We had our first spam post on OpenCS today. Our WordPress settings allowed anyone to register and immediately publish posts. Until now, it was never abused (at least not that I noticed). Today it was. In response, I’ve switched all new users to have only “Subscriber” level permissions on the blog. I’ve also deleted the offending user and the post.
There’s no easy way to combat this type of spam. New user signups are pretty constant. We have a great deal of “spam” users already on the database who have not yet posted anything. Let’s hope they remain dormant.

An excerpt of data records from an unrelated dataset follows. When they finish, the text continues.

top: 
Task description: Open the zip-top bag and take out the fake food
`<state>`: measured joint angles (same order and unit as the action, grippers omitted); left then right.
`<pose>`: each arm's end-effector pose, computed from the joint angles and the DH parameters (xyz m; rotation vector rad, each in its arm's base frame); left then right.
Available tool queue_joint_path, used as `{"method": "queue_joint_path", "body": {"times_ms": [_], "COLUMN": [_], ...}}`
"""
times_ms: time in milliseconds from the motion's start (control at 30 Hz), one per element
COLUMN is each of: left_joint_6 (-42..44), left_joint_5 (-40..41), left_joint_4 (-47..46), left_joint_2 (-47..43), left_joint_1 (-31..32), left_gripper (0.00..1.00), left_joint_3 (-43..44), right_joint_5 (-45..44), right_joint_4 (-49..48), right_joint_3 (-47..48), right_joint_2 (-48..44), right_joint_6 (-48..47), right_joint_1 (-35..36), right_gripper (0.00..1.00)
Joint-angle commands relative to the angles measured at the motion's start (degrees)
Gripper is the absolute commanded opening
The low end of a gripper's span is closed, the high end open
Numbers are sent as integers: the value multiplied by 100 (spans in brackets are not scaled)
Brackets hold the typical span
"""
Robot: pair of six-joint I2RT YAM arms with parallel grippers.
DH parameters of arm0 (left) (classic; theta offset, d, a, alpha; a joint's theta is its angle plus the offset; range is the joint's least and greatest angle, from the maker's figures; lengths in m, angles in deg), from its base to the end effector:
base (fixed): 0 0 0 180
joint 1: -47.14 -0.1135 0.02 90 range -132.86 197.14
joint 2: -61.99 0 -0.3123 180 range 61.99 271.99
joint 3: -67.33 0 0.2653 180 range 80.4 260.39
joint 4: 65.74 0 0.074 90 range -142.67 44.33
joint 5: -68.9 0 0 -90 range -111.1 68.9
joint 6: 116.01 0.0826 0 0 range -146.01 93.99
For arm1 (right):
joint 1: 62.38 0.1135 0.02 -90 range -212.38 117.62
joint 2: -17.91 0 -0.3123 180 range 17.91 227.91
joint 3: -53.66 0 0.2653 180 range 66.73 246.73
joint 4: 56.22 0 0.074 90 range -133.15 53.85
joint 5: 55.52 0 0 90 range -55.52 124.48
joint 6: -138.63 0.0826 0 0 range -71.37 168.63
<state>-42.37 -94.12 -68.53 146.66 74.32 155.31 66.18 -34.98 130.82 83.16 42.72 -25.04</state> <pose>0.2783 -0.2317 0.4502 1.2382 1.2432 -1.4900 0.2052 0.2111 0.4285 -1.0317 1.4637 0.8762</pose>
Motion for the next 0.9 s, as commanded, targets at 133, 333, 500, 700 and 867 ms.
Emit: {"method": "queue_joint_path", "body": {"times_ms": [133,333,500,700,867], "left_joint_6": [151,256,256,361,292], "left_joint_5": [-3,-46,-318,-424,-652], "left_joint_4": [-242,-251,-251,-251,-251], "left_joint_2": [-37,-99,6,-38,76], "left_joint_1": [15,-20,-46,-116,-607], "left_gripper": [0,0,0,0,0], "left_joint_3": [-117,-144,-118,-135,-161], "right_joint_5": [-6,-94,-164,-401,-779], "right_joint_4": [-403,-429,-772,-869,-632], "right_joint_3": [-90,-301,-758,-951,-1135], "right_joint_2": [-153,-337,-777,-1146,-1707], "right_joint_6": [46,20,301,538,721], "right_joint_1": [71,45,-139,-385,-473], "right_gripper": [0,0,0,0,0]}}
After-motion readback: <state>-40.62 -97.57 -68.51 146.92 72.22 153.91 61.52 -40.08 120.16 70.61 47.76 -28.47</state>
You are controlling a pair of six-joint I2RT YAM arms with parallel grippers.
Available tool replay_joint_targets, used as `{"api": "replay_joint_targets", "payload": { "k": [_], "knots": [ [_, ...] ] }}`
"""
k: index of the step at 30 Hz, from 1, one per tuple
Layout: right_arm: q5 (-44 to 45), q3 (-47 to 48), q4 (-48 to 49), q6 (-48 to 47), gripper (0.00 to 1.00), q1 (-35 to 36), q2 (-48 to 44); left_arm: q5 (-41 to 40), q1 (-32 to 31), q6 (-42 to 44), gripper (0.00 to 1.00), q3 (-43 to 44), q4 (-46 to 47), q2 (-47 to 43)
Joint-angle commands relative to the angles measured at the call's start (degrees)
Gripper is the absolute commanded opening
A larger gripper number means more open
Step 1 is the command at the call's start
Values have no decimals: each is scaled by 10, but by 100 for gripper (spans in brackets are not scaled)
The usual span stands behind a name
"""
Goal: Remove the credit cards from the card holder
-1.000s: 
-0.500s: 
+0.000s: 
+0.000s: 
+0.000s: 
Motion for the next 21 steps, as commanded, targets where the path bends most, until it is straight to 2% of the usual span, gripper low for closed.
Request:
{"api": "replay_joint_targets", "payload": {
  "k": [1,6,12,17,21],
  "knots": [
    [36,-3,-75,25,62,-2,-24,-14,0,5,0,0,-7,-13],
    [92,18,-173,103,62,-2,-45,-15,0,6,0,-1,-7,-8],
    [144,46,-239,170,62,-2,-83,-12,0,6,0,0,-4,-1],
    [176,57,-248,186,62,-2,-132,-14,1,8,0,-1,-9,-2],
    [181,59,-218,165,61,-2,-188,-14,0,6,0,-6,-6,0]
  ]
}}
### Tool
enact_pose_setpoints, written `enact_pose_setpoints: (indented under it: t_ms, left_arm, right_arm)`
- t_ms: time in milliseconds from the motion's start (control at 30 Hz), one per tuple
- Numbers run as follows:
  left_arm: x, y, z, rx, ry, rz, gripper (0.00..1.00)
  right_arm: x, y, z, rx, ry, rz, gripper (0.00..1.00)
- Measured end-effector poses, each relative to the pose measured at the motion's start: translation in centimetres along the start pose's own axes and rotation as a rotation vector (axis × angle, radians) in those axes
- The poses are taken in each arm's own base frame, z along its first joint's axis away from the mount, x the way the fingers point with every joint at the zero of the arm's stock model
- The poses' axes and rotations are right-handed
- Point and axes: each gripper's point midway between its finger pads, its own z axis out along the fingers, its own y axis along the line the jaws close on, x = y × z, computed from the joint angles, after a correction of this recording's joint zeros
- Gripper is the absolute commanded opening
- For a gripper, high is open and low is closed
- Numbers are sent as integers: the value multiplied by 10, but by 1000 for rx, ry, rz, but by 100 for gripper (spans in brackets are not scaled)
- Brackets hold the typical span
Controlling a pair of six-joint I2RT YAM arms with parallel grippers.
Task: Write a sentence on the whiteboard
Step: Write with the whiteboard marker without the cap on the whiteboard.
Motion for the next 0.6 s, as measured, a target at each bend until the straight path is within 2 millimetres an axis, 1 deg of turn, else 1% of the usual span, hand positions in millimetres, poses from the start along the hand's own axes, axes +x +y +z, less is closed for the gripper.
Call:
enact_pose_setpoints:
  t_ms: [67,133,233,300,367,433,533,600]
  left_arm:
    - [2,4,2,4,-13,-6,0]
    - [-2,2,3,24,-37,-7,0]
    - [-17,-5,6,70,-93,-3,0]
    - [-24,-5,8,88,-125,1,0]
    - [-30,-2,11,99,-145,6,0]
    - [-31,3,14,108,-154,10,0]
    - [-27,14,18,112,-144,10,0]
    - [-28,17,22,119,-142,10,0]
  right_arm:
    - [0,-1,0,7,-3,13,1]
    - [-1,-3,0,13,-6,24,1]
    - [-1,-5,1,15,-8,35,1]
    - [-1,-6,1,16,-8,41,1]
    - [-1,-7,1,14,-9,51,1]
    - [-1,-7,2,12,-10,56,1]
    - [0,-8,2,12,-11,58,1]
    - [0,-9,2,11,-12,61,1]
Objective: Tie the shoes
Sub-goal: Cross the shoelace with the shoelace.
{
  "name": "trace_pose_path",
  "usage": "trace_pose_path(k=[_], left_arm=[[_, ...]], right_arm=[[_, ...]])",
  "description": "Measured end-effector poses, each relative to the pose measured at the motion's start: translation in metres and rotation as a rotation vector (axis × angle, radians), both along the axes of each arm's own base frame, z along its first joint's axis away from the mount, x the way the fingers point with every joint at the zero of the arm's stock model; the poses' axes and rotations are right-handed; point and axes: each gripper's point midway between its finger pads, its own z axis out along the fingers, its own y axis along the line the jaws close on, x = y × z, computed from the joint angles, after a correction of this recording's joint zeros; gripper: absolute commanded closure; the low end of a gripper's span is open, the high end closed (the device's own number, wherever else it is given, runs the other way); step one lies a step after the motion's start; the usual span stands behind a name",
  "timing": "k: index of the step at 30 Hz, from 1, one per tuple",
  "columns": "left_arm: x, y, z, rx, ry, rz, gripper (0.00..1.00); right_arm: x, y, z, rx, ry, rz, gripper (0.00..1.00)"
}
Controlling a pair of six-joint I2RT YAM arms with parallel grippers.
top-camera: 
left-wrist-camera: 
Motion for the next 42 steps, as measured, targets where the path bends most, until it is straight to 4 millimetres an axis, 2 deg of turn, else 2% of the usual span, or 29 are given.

If you have other ideas about how we can respond to the spamming, please contribute in the comments here. I’m happy to change the settings back if that’s the consensus. My feeling is that because this site is so quiet now, it’s ok that new users need to ask on the mailing list before they can write posts here. What do you think?
There is no change to comment settings. Comments work just as they did before.
It is a good idea to put the shields up, if there is a current persistent issue, but I think in the interest of openness and freedoms, it is better imo to use the default unrestricted mode.
I was going to say that, if this was the first, then statistically, its a rare occurrence and not worth limiting freedom for.
But then I noticed Akismet on the dashboard. It has blocked over 200k spam comments. 200k to 1 isn’t bad going.
Use the extra restriction for as long they have a worthwhile and noticable benifit and return to normal asap.
Callum, thanks for being alert and responsive.
You’re the most knowledgeable WordPress guy I know, and I know you want this to be inclusive, so do what you think is the right thing.
I’ve been killing spam from December to October, and the website /should/ be clean right now.
Maybe a quick “spam” button next to each post would help?
Thanks, Diederik!
I don’t know that much about WP, maybe Callum knows a plugin that can help with manual spamfighting.